[PROBLEM TO SOLVE]: Each line from the one containing "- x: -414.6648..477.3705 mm" through the last line of the data below is to be written out verbatim, and nothing more.

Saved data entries
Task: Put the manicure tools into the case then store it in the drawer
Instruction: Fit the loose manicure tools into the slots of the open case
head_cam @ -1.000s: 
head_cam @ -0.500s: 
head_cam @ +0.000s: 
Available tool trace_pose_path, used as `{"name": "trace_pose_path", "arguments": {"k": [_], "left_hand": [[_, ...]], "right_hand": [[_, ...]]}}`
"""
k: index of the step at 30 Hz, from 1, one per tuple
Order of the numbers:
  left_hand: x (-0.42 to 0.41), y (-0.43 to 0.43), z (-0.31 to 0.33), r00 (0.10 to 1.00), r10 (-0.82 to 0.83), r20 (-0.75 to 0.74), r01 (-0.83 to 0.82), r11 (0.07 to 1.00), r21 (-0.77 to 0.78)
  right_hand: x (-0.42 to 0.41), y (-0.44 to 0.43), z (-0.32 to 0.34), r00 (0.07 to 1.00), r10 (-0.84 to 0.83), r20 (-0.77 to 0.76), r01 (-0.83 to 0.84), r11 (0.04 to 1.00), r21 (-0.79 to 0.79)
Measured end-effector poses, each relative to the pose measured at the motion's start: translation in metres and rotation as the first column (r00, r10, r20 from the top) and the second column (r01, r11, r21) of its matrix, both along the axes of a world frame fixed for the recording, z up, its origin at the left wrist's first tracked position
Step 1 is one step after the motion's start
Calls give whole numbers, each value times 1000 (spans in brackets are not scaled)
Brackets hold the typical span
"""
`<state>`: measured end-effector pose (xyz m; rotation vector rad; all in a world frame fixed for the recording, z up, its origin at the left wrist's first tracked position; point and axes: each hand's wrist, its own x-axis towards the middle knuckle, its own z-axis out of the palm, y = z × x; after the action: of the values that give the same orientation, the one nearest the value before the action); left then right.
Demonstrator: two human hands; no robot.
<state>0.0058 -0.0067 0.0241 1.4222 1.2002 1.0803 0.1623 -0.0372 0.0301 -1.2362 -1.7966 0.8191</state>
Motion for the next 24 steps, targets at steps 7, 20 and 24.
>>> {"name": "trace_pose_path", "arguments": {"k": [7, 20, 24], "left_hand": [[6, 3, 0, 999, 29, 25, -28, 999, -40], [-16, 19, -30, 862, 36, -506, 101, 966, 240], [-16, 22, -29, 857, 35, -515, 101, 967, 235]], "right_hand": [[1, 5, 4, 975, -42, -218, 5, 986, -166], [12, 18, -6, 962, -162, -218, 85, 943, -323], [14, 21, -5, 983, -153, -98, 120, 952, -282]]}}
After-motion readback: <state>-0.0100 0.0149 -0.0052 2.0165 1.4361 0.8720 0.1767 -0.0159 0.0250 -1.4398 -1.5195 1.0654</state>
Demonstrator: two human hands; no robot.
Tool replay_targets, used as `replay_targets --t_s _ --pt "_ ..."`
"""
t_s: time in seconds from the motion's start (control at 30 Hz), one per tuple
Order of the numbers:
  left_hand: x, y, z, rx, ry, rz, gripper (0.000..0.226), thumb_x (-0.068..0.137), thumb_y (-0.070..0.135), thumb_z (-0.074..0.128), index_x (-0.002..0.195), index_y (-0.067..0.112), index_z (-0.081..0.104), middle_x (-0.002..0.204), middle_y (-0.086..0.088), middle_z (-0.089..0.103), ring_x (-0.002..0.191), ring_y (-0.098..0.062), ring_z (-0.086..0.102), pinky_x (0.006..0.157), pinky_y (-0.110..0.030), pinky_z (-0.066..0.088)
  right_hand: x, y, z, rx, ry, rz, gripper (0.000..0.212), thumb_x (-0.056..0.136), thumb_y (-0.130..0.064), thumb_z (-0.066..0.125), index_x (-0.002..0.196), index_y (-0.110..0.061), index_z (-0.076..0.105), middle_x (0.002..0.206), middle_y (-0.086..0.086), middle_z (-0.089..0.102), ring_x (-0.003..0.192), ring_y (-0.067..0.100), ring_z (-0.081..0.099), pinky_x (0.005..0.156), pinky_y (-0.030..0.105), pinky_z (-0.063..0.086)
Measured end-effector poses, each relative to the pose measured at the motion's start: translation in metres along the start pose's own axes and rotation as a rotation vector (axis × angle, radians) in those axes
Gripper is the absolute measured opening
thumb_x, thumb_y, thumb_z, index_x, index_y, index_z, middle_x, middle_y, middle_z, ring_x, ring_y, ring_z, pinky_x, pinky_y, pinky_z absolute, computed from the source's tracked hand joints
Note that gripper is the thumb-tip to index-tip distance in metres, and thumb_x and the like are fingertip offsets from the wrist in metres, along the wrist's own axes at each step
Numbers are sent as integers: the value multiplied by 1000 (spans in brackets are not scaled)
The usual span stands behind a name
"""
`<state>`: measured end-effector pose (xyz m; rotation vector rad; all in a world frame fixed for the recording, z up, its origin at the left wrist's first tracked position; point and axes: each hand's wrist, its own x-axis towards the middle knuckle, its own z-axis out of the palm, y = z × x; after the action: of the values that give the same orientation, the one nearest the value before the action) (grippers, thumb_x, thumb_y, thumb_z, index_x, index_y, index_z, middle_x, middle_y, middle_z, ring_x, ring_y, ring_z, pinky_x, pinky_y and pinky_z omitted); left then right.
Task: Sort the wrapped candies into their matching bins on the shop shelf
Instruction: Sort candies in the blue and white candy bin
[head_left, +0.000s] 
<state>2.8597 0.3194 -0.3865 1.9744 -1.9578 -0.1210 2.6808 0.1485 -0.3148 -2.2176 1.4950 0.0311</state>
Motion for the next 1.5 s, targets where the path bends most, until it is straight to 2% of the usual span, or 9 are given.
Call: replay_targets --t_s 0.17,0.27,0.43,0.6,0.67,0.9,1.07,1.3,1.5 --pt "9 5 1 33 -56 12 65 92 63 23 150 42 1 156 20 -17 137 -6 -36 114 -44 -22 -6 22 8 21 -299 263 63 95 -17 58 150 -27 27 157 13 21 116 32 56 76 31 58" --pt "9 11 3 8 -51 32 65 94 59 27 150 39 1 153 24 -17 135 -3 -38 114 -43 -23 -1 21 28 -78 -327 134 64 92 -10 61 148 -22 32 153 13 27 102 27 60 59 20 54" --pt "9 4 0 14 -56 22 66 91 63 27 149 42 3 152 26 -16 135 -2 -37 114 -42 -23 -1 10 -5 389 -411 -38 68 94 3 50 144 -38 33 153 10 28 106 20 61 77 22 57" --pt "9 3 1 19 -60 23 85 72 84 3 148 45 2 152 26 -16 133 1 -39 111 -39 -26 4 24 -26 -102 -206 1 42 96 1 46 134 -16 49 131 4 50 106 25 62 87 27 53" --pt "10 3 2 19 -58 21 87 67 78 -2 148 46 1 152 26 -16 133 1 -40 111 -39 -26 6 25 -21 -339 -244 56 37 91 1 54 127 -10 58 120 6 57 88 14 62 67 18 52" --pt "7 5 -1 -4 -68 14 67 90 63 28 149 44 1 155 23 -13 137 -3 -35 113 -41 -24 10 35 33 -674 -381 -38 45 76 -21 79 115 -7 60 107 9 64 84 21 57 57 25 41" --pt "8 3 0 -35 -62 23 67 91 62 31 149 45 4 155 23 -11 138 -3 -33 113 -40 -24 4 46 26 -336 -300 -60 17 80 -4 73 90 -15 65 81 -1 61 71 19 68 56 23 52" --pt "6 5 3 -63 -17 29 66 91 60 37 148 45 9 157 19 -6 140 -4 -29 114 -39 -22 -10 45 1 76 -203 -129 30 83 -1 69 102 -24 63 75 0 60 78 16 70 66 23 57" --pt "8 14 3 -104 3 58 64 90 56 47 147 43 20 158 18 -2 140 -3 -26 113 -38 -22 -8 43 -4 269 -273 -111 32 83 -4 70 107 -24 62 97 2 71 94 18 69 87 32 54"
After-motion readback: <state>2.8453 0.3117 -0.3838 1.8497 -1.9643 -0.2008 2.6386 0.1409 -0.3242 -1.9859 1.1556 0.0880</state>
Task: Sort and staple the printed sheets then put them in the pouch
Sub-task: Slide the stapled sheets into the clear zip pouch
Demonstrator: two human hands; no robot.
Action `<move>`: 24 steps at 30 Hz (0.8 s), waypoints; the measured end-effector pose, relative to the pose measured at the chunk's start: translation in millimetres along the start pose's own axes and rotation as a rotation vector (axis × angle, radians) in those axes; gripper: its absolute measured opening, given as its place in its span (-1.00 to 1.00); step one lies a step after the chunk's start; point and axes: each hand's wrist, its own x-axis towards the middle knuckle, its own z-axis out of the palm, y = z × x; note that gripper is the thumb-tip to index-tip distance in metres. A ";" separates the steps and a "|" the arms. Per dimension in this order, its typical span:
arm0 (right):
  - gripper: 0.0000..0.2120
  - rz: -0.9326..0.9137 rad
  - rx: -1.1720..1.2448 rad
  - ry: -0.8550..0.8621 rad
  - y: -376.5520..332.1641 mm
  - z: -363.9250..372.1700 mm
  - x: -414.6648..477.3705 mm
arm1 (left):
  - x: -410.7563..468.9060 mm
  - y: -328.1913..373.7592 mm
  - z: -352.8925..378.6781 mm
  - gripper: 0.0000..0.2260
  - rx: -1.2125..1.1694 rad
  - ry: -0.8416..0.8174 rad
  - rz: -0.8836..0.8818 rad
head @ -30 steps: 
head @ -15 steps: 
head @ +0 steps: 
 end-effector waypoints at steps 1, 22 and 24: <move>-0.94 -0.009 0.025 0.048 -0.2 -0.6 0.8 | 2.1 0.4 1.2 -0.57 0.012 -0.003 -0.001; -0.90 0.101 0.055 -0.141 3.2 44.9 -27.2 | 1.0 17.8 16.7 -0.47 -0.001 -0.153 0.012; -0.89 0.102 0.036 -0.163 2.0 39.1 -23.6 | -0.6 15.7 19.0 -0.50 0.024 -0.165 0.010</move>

[OUTPUT FOR THIS TASK]:
  - x: -414.6648..477.3705 mm
arm1 (left):
  - x: -410.7563..468.9060 mm
  - y: -328.1913..373.7592 mm
  - z: -352.8925..378.6781 mm
  - gripper: 0.0000..0.2260
  - rx: -1.2125..1.1694 rad
  - ry: -0.8416..0.8174 rad
  - rz: -0.8836..0.8818 rad
head @ -30 steps: 
head @ -15 steps: 
head @ +0 steps: 
 end-effector waypoints at steps 1, 22 and 24: <move>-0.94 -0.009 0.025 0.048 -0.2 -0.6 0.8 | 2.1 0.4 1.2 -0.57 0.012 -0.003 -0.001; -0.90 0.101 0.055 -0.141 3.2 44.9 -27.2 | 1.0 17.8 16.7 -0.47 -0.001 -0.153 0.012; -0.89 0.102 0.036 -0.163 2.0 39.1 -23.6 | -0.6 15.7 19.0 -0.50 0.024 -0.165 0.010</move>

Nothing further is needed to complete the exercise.